TASK GOAL
Retype the opening lines of the data exactly, stopping after the line that contains "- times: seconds". Skip every picture.

DATA BLOCK

+-------+

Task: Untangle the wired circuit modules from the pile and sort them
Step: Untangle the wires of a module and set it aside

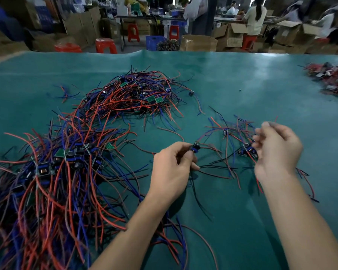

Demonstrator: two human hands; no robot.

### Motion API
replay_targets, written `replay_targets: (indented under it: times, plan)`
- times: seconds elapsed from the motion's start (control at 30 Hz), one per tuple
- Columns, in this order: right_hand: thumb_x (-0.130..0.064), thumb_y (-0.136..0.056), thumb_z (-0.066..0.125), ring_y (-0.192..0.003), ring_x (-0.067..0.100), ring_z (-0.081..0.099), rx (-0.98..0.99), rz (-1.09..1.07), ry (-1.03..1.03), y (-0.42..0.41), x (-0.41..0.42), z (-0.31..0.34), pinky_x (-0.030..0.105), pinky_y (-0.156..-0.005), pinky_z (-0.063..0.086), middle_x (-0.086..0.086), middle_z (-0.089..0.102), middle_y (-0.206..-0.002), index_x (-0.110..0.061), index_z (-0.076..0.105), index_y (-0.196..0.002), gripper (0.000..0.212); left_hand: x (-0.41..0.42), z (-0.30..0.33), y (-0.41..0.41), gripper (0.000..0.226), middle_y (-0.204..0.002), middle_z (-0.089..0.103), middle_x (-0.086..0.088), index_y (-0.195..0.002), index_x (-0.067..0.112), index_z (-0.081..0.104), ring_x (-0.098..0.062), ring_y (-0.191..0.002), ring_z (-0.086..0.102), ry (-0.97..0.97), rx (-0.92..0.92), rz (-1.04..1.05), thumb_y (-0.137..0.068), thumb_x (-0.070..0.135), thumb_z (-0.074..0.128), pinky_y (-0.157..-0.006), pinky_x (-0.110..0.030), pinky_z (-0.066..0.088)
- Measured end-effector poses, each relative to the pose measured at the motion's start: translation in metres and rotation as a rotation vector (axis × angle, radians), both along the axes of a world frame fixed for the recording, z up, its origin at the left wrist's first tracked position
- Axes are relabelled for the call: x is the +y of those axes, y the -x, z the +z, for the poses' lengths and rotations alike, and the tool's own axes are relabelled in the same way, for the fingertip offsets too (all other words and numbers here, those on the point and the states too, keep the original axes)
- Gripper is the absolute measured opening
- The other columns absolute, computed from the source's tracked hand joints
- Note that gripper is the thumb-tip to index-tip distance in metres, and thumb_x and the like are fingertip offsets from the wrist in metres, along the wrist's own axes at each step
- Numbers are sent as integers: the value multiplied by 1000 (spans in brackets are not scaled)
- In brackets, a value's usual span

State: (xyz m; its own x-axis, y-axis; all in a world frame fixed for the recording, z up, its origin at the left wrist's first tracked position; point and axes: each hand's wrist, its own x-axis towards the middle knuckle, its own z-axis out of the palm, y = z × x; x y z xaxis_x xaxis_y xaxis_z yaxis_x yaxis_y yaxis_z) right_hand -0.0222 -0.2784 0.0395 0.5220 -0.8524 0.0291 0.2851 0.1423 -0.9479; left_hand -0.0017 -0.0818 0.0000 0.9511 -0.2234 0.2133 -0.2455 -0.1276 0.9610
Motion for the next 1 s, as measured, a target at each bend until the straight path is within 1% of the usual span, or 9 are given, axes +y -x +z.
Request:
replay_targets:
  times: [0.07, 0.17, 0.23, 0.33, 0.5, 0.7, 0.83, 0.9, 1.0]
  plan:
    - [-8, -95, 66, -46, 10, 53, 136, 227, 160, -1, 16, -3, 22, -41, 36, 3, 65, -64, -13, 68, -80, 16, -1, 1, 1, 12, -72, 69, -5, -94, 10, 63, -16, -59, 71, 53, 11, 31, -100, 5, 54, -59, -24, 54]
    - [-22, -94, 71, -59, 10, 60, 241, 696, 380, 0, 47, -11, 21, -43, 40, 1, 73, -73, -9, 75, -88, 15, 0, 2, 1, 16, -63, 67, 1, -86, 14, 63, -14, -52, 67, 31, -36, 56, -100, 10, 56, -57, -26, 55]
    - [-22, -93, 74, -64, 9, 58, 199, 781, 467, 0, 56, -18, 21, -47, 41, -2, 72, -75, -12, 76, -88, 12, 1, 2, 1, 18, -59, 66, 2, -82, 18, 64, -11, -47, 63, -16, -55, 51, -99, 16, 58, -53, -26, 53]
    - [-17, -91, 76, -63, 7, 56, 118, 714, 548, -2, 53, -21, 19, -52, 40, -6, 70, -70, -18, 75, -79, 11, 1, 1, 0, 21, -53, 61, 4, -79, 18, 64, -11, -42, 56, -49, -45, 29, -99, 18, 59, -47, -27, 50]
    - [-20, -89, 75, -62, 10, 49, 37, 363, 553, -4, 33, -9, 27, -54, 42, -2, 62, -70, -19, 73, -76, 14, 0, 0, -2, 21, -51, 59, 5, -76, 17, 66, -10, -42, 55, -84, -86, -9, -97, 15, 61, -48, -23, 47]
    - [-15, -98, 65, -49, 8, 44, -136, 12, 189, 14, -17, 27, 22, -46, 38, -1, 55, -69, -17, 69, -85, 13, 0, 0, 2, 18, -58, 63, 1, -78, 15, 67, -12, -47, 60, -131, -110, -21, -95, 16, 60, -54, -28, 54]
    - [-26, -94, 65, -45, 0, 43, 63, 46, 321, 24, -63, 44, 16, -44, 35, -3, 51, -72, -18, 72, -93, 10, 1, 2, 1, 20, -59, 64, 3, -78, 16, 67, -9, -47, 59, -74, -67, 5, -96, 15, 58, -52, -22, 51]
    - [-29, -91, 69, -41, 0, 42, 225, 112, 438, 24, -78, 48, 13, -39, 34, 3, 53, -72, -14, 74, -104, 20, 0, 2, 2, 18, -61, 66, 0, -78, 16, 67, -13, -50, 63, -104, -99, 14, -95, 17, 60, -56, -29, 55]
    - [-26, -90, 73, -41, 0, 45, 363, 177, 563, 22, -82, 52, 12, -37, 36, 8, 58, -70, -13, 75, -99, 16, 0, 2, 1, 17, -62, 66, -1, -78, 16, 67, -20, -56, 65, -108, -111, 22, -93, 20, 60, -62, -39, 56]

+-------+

ANSWER FOR THIS EXERCISE
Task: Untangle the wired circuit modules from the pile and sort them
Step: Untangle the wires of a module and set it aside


Demonstrator: two human hands; no robot.

### Motion API
replay_targets, written `replay_targets: (indented under it: times, plan)`
- times: seconds elapsed from the motion's start (control at 30 Hz), one per tuple

The response has been given in full.